_What needs to be done:_ Locate the line that contains "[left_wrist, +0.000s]" in the entries below, then repeat it and every following line through the line that contains "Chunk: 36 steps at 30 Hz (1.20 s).", exactly, and no others.

(Recorded data)

<<<<

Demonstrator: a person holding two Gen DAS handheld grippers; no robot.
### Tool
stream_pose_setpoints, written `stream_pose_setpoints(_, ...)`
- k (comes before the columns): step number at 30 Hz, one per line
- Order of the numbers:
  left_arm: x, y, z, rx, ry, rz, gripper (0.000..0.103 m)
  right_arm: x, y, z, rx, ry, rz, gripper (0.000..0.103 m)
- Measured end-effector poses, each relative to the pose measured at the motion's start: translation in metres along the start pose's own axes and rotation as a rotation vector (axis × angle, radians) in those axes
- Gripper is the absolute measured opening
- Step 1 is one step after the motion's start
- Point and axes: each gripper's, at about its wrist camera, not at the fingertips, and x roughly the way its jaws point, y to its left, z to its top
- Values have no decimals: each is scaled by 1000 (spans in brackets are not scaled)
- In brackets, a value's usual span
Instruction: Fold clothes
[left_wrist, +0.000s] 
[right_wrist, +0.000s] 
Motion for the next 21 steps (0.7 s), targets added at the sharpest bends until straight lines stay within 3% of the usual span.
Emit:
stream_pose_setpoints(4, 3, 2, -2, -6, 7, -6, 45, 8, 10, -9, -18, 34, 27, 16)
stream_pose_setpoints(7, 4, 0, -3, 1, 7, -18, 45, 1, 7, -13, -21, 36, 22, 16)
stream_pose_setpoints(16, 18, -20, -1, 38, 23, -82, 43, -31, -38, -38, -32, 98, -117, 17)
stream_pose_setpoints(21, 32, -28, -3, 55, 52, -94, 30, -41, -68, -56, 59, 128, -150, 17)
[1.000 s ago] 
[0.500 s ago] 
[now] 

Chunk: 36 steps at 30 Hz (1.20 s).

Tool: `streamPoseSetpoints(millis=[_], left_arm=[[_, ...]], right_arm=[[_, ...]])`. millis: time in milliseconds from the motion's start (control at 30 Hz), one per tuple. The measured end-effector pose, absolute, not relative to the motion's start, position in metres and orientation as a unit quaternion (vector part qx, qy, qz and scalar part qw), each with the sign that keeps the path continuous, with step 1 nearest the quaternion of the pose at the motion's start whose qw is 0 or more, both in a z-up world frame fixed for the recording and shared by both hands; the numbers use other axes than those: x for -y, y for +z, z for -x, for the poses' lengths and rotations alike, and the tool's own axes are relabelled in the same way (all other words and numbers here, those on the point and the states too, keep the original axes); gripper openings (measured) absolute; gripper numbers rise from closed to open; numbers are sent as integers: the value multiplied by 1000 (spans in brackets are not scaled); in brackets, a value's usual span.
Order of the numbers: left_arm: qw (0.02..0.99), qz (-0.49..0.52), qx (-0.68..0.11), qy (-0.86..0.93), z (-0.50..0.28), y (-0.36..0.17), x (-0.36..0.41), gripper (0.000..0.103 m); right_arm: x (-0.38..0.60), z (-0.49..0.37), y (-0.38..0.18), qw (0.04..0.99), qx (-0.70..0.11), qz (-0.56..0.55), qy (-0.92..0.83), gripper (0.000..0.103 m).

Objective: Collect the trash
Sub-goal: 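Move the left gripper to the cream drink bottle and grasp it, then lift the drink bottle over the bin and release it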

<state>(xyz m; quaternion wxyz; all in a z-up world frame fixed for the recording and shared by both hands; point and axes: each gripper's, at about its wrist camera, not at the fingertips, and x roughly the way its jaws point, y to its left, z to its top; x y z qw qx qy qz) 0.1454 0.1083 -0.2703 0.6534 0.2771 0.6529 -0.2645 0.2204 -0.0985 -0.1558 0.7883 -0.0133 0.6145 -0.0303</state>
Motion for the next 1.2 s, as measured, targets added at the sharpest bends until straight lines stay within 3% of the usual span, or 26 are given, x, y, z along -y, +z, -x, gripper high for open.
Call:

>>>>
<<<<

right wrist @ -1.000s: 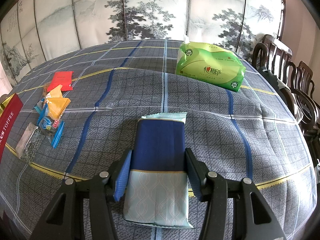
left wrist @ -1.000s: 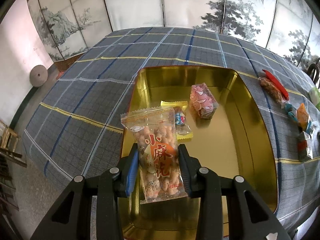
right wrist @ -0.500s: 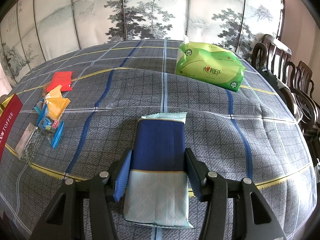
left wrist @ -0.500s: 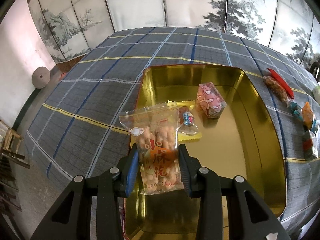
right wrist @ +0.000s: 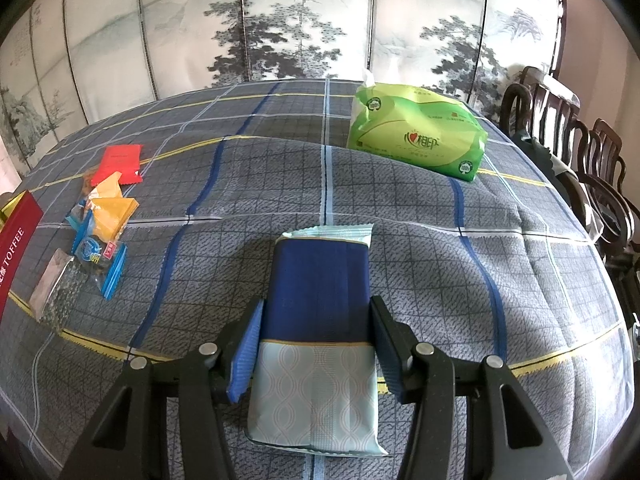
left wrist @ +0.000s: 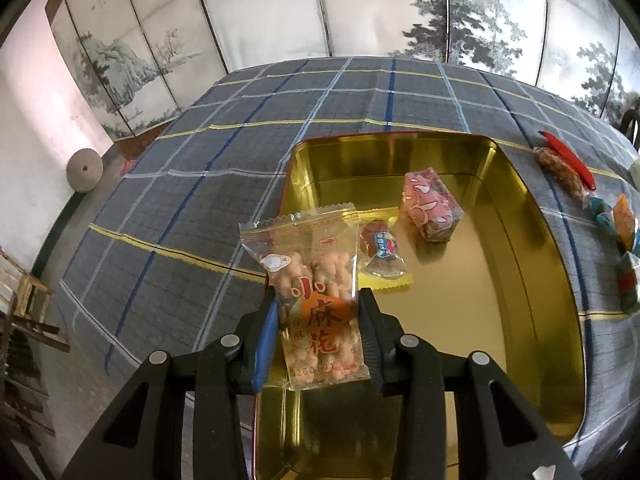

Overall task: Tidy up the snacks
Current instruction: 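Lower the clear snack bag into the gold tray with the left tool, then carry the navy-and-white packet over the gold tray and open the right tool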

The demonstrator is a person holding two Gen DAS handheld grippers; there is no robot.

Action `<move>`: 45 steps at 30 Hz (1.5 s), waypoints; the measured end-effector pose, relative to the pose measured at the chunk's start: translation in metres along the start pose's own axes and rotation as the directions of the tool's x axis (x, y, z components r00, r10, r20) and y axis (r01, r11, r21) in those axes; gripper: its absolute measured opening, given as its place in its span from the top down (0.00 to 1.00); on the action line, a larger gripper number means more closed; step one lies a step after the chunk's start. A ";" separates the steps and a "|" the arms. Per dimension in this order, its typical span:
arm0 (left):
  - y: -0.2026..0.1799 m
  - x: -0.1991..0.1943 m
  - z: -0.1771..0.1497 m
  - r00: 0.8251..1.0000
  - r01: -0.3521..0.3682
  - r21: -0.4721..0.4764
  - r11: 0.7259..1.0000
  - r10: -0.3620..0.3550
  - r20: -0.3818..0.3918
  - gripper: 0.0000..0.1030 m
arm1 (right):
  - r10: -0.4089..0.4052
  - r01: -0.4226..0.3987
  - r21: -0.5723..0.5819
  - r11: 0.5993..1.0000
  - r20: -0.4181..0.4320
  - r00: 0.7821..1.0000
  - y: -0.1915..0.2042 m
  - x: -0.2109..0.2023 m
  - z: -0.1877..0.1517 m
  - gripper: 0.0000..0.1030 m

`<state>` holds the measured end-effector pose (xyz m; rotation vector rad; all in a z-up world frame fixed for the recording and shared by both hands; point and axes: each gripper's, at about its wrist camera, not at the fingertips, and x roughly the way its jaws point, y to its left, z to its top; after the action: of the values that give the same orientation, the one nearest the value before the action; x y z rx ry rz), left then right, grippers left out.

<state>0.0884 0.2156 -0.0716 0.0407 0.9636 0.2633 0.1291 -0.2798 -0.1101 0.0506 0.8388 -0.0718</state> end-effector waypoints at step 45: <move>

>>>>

_Task result:_
[left_wrist, +0.000s] 
[right_wrist, +0.000s] 
Motion for the next 21 steps (0.7 s), targets added at the sharpest bends until straight lines stay within 3% of the usual span.
Emit:
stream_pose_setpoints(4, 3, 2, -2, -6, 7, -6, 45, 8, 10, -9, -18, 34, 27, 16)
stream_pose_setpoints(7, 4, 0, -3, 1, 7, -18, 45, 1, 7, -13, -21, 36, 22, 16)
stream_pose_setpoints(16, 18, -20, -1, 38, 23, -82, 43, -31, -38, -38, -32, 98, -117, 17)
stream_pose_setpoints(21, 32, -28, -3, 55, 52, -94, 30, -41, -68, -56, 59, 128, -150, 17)
[1.000 s ago] 
[0.500 s ago] 
[now] 

Chunk: 36 steps at 30 Hz (1.20 s).

No part of the answer remains open.